Dataset excerpts:
· · ·

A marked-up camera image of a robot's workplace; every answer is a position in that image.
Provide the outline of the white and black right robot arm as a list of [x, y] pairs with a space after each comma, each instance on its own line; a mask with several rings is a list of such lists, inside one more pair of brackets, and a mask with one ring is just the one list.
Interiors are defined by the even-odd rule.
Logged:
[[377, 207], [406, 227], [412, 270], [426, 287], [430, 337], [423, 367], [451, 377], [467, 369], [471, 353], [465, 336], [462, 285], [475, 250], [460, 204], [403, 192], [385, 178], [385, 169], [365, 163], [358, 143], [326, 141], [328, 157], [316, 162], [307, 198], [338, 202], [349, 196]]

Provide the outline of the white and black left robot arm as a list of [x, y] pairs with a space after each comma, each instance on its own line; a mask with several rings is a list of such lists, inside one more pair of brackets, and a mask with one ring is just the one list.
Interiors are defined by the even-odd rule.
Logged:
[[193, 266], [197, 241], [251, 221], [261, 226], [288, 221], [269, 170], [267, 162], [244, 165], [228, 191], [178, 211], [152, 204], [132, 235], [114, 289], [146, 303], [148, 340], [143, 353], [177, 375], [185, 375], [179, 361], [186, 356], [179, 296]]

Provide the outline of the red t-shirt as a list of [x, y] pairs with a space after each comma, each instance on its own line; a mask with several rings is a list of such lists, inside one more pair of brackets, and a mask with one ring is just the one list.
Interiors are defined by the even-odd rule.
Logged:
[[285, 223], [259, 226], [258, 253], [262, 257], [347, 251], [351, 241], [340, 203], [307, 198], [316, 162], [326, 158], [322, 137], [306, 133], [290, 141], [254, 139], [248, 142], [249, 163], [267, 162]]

· · ·

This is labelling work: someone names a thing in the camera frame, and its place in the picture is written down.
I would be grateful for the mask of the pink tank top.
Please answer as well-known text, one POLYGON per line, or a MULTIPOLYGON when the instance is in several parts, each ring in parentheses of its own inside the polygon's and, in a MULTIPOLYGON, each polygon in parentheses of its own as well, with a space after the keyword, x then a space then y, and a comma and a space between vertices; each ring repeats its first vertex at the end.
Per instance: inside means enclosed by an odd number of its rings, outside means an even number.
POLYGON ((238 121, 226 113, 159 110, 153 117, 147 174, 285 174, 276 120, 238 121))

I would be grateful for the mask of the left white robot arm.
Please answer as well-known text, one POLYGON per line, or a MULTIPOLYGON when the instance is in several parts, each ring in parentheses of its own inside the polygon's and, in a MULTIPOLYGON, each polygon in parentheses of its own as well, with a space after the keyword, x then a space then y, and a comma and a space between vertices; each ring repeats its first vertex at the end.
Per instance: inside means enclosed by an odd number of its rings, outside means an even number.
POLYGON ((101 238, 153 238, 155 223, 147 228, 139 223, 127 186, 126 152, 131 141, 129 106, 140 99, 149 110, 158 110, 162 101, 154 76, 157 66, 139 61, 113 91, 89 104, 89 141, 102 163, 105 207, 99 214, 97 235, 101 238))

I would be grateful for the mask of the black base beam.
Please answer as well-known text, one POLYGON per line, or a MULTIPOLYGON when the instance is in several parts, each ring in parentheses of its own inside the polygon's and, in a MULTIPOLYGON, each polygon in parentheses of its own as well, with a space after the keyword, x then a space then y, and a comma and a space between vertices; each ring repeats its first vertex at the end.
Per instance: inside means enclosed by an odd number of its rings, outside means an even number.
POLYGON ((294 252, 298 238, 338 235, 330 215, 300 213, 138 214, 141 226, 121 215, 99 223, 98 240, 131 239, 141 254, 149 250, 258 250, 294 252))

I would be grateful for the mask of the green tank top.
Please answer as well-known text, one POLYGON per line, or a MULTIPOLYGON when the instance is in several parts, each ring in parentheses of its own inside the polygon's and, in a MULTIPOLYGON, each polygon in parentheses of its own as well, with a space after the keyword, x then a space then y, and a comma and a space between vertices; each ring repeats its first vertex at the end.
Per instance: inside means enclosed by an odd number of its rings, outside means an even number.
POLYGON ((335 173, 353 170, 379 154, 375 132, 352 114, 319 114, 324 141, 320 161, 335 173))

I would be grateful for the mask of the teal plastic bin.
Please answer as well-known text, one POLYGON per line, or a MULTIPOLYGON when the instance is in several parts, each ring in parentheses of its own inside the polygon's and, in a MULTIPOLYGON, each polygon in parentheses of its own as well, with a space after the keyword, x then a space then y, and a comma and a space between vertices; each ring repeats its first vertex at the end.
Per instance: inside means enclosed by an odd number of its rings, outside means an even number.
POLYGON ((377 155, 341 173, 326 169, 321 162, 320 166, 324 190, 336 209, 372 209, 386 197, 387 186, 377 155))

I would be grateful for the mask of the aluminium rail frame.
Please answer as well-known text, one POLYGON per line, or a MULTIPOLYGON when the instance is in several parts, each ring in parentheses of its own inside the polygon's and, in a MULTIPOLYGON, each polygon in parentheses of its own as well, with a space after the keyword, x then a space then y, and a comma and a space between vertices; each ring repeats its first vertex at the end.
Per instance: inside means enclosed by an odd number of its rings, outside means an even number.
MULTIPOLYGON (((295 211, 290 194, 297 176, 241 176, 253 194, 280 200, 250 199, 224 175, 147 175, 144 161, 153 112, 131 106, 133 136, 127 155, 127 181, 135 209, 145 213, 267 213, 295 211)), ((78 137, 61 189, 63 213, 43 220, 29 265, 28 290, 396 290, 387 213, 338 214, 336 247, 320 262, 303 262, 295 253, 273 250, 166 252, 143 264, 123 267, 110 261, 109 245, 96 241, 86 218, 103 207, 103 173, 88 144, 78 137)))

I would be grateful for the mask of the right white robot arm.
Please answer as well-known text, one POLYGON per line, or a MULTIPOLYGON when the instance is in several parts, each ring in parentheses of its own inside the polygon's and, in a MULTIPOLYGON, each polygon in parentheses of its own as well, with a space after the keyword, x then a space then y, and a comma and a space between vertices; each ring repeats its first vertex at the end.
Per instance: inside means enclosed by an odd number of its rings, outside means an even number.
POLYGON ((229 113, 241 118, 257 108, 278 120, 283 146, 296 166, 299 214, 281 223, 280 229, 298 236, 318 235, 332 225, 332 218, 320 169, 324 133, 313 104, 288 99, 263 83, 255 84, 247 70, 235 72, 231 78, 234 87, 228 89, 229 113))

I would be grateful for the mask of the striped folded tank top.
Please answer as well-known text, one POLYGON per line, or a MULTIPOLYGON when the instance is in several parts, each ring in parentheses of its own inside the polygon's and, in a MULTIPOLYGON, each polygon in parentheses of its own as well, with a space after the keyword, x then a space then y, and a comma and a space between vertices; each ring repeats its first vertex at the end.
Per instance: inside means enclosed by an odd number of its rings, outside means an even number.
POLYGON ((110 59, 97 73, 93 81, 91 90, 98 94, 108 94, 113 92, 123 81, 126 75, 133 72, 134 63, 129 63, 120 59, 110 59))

· · ·

YOUR OBJECTIVE - Output, from the data above, the lines from the line with "A marked-up camera" to the line with "Provide the outline of the white and black right" exactly as they stand, both ends included and nothing else.

RESPONSE AREA -
A marked-up camera image of a robot's workplace; every answer is a position in that image.
Provide the outline of the white and black right robot arm as a list of [x, y] pairs with a space after each comma, each instance on its own line; a mask with several rings is a list of such lists, inside one more pair of brackets, and a mask with one ring is just the one list.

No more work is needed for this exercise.